The new law is expected to expand health insurance coverage to more than 30 million uninsured Americans, but estimates indicate that more than 20 million will still go without.  It also offers no public health insurance option.The drug industry will contribute more than $80 billion (£54 billion) over the next decade to help fund the legislation, in part by offering rebates and making brand-name drugs more affordable for senior citizens who hit the Medicare Part D coverage gap. While it is commonly known as the 'doughnut hole', it is far from a tasty proposition for seniors who have to pay the full cost of prescription drugs themselves after their treatment has reached a certain price limit, the cover then starts again once the 'catastrophic coverage limit' is reached.

'Our commitment to help pay for healthcare reform will require all of our companies to make some difficult choices moving forward - on top of already losing more than 150,000 jobs since 2007 because of the recession and other economic factors,' PhRMA warns in a statement.

Clouds on the horizon

Tijana Ignjatovic, a healthcare analyst with the global market analysis company Datamonitor, sees some clouds on the horizon. In the short-term, he says the discounts and rebates will likely combine with raised industry fees to create a market dip. He notes that this couldn't come at a worse time for the pharmaceutical industry, which is facing patent expiries in 2011 that are set to wipe tens of billions of dollars from company sales.
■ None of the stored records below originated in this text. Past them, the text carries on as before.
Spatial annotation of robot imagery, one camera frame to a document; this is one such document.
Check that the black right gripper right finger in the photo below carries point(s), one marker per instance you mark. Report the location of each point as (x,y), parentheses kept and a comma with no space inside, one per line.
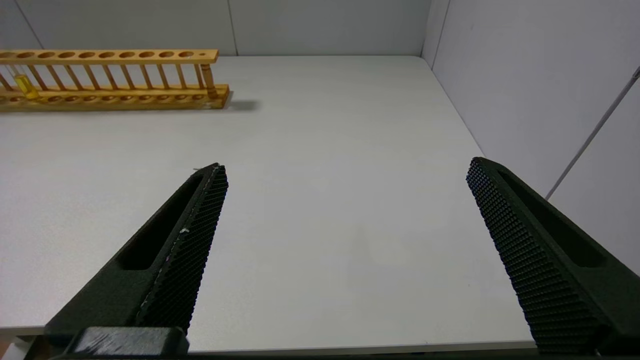
(545,260)

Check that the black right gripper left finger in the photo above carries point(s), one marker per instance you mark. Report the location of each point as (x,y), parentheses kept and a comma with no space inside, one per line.
(165,260)

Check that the yellow pigment glass test tube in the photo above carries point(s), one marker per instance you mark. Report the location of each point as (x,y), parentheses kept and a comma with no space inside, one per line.
(26,86)

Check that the wooden test tube rack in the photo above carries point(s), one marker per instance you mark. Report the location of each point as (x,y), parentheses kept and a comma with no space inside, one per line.
(115,97)
But from 2015 onwards, those negative effects will likely be offset by an increase in the number of insured people resulting in an upsurge in drug consumption.

Furthermore, the health reform legislation contains a provision that creates a pathway to enable the US Food and Drug Administration (FDA) to approve biosimilars - generic versions of biologic drugs. Unlike generic small molecule drugs, the complexity of biologic drugs makes it questionable whether a generic company could produce an identical biologic product.
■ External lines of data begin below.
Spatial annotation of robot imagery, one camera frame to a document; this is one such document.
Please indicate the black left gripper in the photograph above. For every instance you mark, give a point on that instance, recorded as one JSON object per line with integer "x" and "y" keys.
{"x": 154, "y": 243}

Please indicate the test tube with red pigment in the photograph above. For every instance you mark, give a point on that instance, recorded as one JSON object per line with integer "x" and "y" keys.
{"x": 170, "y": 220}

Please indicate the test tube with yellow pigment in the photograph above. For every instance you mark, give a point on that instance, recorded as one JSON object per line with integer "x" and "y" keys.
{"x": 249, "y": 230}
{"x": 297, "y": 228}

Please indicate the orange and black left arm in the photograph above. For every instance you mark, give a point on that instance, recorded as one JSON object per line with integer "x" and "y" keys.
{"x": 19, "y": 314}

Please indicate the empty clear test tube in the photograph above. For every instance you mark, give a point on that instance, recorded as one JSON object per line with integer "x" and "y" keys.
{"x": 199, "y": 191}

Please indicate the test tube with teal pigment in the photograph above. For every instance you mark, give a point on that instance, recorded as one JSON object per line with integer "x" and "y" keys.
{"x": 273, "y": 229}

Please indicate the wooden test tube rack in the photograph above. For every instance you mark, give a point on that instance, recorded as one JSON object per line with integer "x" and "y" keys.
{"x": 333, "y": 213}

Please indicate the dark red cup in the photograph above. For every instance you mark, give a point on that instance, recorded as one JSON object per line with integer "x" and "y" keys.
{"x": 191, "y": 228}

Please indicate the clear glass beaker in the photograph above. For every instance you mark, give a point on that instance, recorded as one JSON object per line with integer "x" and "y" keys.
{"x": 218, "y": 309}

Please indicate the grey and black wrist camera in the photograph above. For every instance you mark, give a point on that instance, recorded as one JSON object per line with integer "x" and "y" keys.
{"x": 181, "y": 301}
The new healthcare law grants drug makers a 12 year exclusivity period on biologics before they face competition from generic alternatives - a significant win for the industry, since the administration was in favour of a seven year exclusivity period.

The new law also includes a therapeutic tax credit that will benefit small, research-intensive biotechnology companies suffering from tight credit markets. It will help offset a portion of the resources spent on therapeutic development activities, including hiring scientists and conducting clinical studies.  

Generic disappointment

But the generic side of the drug industry is disappointed 'Real reform could have expanded access to affordable medicine to patients in need,' says Kathleen Jaeger, president of the Generic Pharmaceutical Association in the US. While the FDA has been given the flexibility to create a workable biogenerics approval pathway, she said the brand market exclusivity protections in this bill - which supplement the patent protection of biologics - will 'keep affordable biogeneric medicines from patients for decades to come'. 
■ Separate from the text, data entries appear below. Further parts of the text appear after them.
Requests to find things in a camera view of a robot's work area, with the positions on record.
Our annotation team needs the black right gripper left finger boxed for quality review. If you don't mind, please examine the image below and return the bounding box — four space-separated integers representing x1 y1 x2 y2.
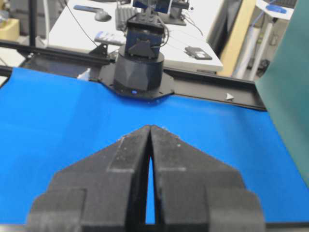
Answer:
27 125 151 232

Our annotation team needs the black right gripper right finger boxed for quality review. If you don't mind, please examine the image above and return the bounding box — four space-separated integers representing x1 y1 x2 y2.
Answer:
151 125 265 232

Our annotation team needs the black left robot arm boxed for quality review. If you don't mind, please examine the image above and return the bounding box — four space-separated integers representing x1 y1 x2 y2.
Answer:
98 0 182 100

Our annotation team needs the blue table cloth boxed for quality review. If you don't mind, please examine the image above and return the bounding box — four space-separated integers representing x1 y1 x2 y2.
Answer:
0 68 309 224

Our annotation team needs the green backdrop sheet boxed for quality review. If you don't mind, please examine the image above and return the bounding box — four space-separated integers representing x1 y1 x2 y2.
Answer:
255 0 309 184

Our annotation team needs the white desk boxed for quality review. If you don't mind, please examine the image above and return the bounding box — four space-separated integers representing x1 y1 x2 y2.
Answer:
49 0 223 72

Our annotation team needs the grey computer mouse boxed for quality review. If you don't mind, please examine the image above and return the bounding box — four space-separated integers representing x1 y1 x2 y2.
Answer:
95 11 112 22

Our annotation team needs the black keyboard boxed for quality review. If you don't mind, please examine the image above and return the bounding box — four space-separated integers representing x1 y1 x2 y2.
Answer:
115 6 137 31

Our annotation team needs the black aluminium frame rail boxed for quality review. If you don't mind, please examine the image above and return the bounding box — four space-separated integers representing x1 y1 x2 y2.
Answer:
0 41 266 111
The broader pharmaceutical industry is also concerned about the expansive powers the healthcare reform measure bestows upon the non-elected Independent Payment Advisory Board. That panel's presidentially-appointed members will recommend specific spending reductions that can become law unless there is intervention from Congress. 

But overall, the pharmaceutical industry avoided many of the pitfalls that it was lobbying against. The new law does not allow direct government intervention on drug pricing for Medicare, importation of lower priced drugs from abroad, or give government authority to limit drug price increases. 

The final legislation also omits language that would have ended lucrative 'pay-for-delay' settlements in which a brand-originator pays a generic company to delay bringing a rival product containing the same active ingredient to market.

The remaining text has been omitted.